A 75-year-old man with a history of congestive heart failure (CHF), coronary artery disease, diabetes, chronic pain, arthritis, and hyperlipidemia was admitted to the hospital with a CHF exacerbation manifesting as lower extremity edema and weight gain. At baseline, he was able to function independently and perform all activities of daily living. The patient was treated with diuretics, fluid restriction, and was given dietary and medication education. After a short period of treatment, his swelling improved and he was able to ambulate on the hospital ward without difficulty. The medical team was preparing the patient for discharge the following day.

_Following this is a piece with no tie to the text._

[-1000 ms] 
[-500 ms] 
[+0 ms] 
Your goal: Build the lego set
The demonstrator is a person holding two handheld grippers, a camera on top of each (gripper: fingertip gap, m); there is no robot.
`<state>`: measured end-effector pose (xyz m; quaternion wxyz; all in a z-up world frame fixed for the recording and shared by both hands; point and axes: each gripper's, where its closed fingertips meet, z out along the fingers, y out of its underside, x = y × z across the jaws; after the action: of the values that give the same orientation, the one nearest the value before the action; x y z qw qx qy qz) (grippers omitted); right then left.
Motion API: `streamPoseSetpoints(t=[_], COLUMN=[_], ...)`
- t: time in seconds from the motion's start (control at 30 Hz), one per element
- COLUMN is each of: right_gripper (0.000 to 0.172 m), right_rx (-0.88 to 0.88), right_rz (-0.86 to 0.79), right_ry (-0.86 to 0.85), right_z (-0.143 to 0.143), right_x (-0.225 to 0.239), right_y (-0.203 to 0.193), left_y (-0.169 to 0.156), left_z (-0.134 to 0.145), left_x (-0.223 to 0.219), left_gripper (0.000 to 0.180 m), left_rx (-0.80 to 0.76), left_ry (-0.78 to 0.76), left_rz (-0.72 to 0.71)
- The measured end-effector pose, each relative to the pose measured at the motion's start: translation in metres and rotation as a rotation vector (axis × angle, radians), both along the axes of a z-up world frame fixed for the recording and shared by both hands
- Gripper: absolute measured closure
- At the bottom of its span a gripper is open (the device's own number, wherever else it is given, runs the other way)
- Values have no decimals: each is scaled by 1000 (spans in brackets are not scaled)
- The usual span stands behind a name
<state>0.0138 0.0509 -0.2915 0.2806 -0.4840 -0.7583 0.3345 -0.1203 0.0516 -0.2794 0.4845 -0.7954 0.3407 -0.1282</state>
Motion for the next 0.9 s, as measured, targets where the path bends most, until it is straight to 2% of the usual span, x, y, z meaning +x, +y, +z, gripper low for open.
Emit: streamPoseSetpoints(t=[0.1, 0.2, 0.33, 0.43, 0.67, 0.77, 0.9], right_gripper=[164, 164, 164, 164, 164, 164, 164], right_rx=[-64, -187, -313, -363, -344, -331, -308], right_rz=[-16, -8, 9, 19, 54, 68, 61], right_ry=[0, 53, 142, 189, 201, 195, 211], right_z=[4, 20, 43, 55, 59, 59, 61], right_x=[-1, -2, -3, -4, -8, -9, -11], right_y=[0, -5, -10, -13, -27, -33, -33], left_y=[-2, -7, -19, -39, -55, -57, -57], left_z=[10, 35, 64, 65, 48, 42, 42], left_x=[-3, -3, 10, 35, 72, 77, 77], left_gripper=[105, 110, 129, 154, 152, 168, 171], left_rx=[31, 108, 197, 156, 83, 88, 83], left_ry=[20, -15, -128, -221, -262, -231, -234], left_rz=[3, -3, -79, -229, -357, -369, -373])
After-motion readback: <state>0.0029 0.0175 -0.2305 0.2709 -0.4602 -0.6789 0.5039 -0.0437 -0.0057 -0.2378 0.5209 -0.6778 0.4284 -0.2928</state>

That afternoon, the patient was lying in bed watching television when his nurse came into the room to assess him. The bed was low to the ground and locked in position, so she raised the bed up to perform her assessment. The patient had sequential compression devices (SCDs) in place to prevent deep venous thrombosis (DVT). When the nurse raised the bed, unbeknownst to her, the tubing for the SCDs caught on the bed wheel lock and unlocked the bed. After completing her assessment, the nurse left the room. Having been told he should ambulate several times daily, the patient then sat up on the side of the bed and attempted to stand. In doing so, he pushed down on the bed with his hands. When he did this, the bed rolled out from under him and he fell onto his left side. He immediately complained of hip pain, and on radiographs was found to have a broken left hip.
The next day he went to surgery for planned open reduction and internal fixation of his hip fracture. Unfortunately, he developed respiratory issues and had to be transferred to the medical intensive care unit for closer monitoring postoperatively. He did improve temporarily, but despite receiving appropriate DVT prophylaxis, one week after surgery he suddenly experienced a cardiac arrest and was found to have a massive pulmonary embolism. He was briefly resuscitated but died a short time later.
The unit where the fall occurred called a multidisciplinary "fall huddle" to reenact the circumstances of the incident. The nurse was certain the bed was locked, but a technician noticed that the SCD tubing had fallen around the wheel and brake of the bed. During the reenactment, the staff realized it was possible for the tubing to catch the brake and unlock the bed without being noticed. The hospital's patient safety department immediately informed the company that manufactured the beds and the SCD equipment. The SCDs were replaced with newer equipment that had shorter tubing that could not wrap around the bed brake and unlock it inadvertently.
Medical device–associated errors are common, costly, and often cause preventable harm. A 2008 estimate indicates the annual cost of medical errors to be $17.1 billion to the United States economy, with device-associated errors among the top 10 contributors to this number.(1) A systematic review found that more than 23% of errors in the operating rooms involve device-related issues.(2) A substantial proportion of device-related errors are use errors that occur due to unintended or unanticipated interactions between devices and users in complex work environments. Evidence indicates that medical device-use errors may be more frequent and cause more harm than device failures (e.g., malfunctions).(3,4)
Medical device-use errors can be significantly reduced using human factors engineering (HFE) principles and techniques.(5) The present case demonstrates the importance of two HFE principles. First, secondary defensive mechanisms (e.g., nurse checking the locked status of the bed before leaving the room) may help to a limited extent, but they are much less reliable than safety features integrated into the product.(6) Second, environments in which any medical devices are used, including patient beds, typically are multifaceted complex sociotechnical systems. The safety of care provided in these systems depends not only on the design and complexity of a particular technology (i.e., a typical patient bed has more than 25 points of control), but also the interactions among different technologies (e.g., patient bed and SCD [sequential compression device] tubes) (7) and other components of a work system, including a multitude of users.(8,9)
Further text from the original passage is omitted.